CARLO BERNACCHI (Legends Investigations)
Arrivato al Castello di Noceto e dopo aver fatto un primo sopralluogo con tutto il gruppo di indagine nei vari locali e scale ho provato alcune sensazioni “strane” di pesantezza e mal di testa nella piazzetta del mezzanino.
Iniziata l’indagine mi sono occupato di riprendere le zone interessate utilizzando una video camera agli infrarossi.
Dall’analisi del filmato della durata di circa 60 minuti non è emerso nulla di particolare degno di nota.
Unico particolare che, probabilmente è da attribuirsi ad un problema tecnico, è quello che un rilevatore di movimento, non ancora messo in funzione, si è acceso da solo ed è entrato in allarme suonando.

EVA REBECCHI: (Legends Investigations)
E' stata eseguita una sessione di metavisione, con la tecnica Scheiber, nel locale della musica, senza ottenere risultati rilevanti.

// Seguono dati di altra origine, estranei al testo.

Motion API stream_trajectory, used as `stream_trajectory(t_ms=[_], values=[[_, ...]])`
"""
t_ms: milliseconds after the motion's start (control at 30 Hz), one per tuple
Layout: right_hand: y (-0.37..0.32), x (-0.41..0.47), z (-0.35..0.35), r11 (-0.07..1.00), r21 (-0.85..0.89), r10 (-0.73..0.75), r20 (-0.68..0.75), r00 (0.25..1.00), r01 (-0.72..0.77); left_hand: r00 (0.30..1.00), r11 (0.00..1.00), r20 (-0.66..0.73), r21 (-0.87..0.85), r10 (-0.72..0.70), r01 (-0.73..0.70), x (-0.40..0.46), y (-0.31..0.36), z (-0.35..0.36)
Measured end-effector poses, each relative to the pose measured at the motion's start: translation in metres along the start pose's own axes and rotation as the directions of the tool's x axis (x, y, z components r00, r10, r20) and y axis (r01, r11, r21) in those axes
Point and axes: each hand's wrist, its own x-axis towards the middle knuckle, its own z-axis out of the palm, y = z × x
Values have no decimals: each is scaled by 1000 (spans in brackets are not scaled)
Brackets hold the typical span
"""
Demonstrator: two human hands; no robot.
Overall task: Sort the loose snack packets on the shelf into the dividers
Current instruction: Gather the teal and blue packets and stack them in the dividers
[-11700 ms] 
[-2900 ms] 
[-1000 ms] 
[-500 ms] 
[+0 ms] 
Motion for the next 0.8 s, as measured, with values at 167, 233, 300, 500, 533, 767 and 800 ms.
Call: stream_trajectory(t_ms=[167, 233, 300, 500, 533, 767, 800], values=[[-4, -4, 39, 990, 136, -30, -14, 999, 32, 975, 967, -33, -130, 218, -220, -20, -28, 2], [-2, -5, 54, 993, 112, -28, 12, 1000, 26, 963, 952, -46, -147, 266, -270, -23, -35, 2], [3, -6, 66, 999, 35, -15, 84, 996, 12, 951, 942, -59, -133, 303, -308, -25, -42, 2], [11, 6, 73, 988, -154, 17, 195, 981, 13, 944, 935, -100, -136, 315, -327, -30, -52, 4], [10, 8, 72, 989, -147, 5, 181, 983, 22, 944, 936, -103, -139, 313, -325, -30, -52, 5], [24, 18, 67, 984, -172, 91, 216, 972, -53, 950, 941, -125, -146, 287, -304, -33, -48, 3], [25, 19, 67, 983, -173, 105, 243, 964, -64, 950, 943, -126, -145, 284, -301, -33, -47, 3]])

Sono state quindi ispezionate le seguenti stanze: le ex prigioni, il mezzanino, la scala a chiocciola e la stanza dei liutai, dove sono state effettuate sessioni di EVP e rilevazioni di campi elettromagnetici.
Durante la pausa-cena sono state poste due scout camera nel locale della musica e sulla scala a chiocciola, dove è stato posto anche un registratore digitale.
Gli strumenti e le foto effettuate non hanno dato alcun esito di origine anomala.


Si ringraziano il Comune di Noceto, l’assessore Antonio Verderi e i gestori del Castello per la disponibilità manifestata e per avere reso possibile l’indagine.